Some of my insecurities are gone - on closer scrutiny I wonder why I ever had them - but they have been replaced by new ones. The list of things to worry and obsess about are endless and so even if one pops off the list, another promptly pushes up ... then I think of the real uncertainties in all our lives. They are incomprehensible and impossible to obsess about, and dwelling on them for long could drive us either insane or to paralysis. Events like the earthquake at Haiti, bring perspective to the essentials of life and how easily everything can fall apart in a matter of seconds ... that is probably why we must pre-occupy ourselves with the trivial - if only to distract ourselves from the real and the inevitable.

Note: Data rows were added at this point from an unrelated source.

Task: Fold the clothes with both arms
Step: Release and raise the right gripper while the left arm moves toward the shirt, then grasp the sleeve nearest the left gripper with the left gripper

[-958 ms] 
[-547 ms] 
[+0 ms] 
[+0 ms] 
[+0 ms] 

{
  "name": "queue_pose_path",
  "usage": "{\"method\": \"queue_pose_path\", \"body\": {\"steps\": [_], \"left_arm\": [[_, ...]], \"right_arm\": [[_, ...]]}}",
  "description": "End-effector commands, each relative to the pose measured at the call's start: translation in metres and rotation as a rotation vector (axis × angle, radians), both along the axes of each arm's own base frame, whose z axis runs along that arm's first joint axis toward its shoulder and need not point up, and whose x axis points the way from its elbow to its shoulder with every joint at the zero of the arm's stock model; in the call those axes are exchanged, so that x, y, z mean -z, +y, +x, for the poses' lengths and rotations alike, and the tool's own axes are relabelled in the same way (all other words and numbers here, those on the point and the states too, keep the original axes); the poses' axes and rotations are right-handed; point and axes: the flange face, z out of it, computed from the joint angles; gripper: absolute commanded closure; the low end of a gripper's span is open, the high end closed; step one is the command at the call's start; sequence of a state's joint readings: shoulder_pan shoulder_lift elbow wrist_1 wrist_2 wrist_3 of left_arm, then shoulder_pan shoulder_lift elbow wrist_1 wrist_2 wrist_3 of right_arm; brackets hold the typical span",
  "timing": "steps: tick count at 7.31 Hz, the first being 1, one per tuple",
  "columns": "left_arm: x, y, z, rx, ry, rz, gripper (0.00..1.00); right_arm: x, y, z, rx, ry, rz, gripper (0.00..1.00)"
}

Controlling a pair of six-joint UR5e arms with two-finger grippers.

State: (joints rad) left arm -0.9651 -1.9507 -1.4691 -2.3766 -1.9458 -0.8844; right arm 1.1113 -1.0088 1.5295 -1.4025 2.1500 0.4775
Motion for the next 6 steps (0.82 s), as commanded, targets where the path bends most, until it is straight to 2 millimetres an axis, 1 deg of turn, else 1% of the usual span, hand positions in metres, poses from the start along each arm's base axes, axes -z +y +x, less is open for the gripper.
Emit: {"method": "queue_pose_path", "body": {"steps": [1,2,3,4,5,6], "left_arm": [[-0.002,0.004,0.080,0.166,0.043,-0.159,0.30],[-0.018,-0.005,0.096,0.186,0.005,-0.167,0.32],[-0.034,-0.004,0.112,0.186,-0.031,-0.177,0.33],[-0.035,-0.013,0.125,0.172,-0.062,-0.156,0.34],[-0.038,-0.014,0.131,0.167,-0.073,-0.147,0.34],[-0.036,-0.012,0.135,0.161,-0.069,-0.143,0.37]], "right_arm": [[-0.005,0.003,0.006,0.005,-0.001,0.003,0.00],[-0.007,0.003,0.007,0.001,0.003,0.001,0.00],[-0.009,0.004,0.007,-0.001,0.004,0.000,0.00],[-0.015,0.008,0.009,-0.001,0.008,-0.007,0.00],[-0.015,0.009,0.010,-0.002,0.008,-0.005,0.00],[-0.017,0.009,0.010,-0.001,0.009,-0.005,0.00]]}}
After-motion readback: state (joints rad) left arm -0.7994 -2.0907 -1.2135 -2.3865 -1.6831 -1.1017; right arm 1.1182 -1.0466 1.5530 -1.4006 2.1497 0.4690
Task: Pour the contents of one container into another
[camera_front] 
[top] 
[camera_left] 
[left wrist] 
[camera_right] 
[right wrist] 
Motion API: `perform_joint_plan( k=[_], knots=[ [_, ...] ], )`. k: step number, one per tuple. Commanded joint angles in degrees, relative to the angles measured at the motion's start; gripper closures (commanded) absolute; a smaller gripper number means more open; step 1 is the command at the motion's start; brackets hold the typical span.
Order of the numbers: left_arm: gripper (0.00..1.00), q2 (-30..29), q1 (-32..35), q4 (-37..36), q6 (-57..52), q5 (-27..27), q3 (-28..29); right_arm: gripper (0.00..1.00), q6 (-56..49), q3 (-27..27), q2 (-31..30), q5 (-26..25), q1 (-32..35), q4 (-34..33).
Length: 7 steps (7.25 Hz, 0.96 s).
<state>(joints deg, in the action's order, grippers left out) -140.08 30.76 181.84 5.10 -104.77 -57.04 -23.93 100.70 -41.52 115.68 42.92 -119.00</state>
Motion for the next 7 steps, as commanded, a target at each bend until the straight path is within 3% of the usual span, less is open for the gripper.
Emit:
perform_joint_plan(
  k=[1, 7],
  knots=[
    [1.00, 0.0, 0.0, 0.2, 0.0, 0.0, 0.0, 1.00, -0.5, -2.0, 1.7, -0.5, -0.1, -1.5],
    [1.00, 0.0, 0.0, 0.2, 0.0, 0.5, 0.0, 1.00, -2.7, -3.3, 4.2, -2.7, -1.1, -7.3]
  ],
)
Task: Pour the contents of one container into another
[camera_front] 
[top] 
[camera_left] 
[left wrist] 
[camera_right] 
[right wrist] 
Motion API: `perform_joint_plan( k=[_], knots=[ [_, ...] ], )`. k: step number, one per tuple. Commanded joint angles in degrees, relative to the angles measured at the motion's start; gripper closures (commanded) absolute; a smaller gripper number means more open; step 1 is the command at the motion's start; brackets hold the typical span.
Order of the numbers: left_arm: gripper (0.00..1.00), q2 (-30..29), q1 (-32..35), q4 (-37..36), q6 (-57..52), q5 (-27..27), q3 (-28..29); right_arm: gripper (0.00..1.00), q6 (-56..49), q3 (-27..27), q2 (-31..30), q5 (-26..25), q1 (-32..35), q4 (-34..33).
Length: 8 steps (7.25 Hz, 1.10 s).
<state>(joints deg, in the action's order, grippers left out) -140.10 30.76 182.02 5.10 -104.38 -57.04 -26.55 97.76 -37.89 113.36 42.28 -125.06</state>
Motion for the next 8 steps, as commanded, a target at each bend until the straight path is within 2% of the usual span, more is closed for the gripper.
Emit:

But then again, if somebody, somewhere in some organization had spent time worrying about such trivial things as building codes, then maybe collapse would have been less inevitable - or at least delayed. Maybe talking about our inevitable fate is but a way of escaping responsibility from the reality of now - maybe nirvana is in the moment not in some far away non-existent spot in space. Maybe they lie when they tell us that we need to be unaffected and rise above it all. Instead, maybe the need of the hour is to drown ourselves in every trivial detail of the now. You'll know what I mean if you have seen a structural design hand book, or a regional building code!

Which brings me back to my unmarked white envelope - no matter how trivial, I guess every little thing - even the not-green thing in the unmarked envelope is worth celebrating. Celebrate today lest there be no tomorrow ...

... what were they doing when the earth shook?